18.  Elle relève ensuite que les décisions du CSA et du Conseil d’État reposent, d’une part, sur le fait qu’au cours de l’émission litigieuse, E.Z avait, de manière véhémente et sans qu’une contradiction sérieuse ne lui soit portée, affirmé notamment que les étrangers mineurs isolés étaient « pour la plupart », des « voleurs », des « violeurs » et des « assassins » et que leur présence en France était assimilable à une « invasion », et sur la considération que de tels propos incitaient à la haine et à des comportements discriminatoires envers un groupe de personnes à raison de leur origine ou de leur nationalité pour en déduire que la société requérante avait méconnu les obligations prévues aux articles 15 de la loi du 30 septembre 1986 et 2-3-2 de la convention du 27 novembre 2019. Ces décisions reposent, d’autre part, sur le constat que la société requérante avait manqué à l’obligation de maîtrise de l’antenne posée par l’article 2-2-1 de cette convention dès lors qu’aucune réaction suffisamment marquée n’avait été apportée par les personnes présentes sur le plateau aux propos tenus par E.Z., et qu’elle les avait diffusés sans modification alors même que l’émission était en léger différé.
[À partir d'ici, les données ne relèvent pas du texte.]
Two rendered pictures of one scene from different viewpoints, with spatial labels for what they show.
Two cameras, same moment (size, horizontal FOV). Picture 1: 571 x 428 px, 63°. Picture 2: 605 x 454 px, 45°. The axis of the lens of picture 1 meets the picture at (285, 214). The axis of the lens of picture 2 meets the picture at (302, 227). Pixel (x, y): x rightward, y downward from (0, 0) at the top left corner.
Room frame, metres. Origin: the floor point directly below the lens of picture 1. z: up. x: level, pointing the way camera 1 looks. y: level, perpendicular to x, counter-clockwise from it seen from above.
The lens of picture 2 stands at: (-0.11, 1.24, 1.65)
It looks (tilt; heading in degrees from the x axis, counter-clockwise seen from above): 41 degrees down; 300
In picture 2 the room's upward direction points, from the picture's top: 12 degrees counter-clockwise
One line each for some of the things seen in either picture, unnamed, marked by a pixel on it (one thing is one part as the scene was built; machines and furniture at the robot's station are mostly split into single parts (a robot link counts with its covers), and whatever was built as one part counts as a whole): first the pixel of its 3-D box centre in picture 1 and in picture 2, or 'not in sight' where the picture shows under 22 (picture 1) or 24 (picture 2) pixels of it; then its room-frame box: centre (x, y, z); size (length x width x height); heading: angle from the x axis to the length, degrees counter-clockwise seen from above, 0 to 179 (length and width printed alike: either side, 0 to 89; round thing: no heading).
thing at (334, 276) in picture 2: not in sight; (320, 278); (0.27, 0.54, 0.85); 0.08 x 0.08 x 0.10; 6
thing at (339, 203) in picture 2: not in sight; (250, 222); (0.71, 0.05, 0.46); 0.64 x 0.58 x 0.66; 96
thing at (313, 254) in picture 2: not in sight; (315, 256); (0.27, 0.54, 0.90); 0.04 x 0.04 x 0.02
19.  Selon la Cour, eu égard à la teneur des propos litigieux et à la lumière des circonstances de l’espèce, ces motifs sont à la fois pertinents et suffisants pour justifier dans son principe la sanction prononcée contre la société requérante.
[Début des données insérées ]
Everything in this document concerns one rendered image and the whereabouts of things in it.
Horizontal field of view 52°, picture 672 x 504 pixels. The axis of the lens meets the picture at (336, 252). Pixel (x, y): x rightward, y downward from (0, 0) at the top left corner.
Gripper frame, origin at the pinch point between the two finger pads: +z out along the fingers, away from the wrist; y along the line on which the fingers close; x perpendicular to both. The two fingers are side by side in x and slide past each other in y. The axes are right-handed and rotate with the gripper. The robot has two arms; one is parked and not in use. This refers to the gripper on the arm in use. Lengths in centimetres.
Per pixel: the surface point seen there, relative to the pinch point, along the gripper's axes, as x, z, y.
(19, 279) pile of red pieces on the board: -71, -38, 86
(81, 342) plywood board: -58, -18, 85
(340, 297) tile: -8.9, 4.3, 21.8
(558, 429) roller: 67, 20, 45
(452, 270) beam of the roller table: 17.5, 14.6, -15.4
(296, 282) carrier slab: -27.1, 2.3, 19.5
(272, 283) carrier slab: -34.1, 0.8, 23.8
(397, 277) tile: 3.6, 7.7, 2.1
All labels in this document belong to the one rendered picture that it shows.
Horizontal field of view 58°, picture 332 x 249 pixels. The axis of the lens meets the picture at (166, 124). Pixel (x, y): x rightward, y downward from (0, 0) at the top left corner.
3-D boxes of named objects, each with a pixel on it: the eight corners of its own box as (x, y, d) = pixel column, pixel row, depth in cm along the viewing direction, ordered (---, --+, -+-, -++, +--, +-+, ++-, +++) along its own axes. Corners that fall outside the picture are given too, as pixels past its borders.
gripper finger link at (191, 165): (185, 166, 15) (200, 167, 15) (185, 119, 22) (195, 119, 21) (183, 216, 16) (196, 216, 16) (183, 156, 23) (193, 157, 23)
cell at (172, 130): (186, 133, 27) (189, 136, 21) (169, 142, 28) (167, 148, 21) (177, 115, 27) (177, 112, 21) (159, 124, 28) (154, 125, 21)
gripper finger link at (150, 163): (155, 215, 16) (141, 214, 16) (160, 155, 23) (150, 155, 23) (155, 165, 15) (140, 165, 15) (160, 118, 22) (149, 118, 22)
20.  S’agissant de la proportionnalité, la Cour relève que, pour rejeter la thèse développée à cet égard par la société requérante, le Conseil d’État a constaté que la sanction prononcée par le CSA ne se fondait pas sur le fait que les propos litigieux étaient constitutifs d’une éventuelle violation par E.Z. du septième alinéa de l’article 24 de la loi du 19 juillet 1881 (cité au paragraphe 10 ci-dessus), mais « exclusivement » sur la méconnaissance par la société requérante des obligations prévues aux articles 15 de la loi du 30 septembre 1986 et 2-3-2 et 2-2-1 de la convention du 27 novembre 2019, c’est-à-dire sur la circonstance qu’elle avait manqué, en diffusant les propos litigieux, à l’obligation de maîtriser son antenne qui pesait sur elle en tant que service de communication audiovisuelle. Il en a déduit que n’était pas applicable en l’espèce le second alinéa de l’article 42-2 de la loi du 30 septembre 1986 qui prévoit que, lorsqu’un service de communication audiovisuelle manque à ses obligations au regard de cette loi, et que ce manquement est par ailleurs constitutif d’une infraction pénale imputable à ce service, le montant de la sanction pécuniaire prononcée contre lui par le CSA ne peut excéder celui prévu par l’amende pénale. La Cour note en outre, à l’instar du Conseil d’État, que cette sanction est intervenue alors que la société requérante avait précédemment été mise en demeure par le CSA en 2019 de respecter les mêmes obligations que celles en litige en raison de propos tenus par le même chroniqueur dans la même émission (paragraphe 3 ci-dessus) et que le montant de cette sanction correspond à moins de 0,5 % du chiffre d’affaires hors taxe qu’elle avait réalisé au cours du dernier exercice clos. Elle en conclut, dans les circonstances de l’espèce, et en particulier, eu égard à la gravité des propos litigieux et à l’ampleur du manquement de la société requérante à ses obligations, que l’ingérence était proportionnée au but légitime poursuivi.

21.  Il s’ensuit que la requête est manifestement mal fondée et irrecevable, et qu’elle doit donc être rejetée en application de l’article 35 § 3 a) et 4 de la Convention.

Par ces motifs, la Cour, à l’unanimité,

Déclare la requête irrecevable.

Fait en français puis communiqué par écrit le 23 janvier 2025.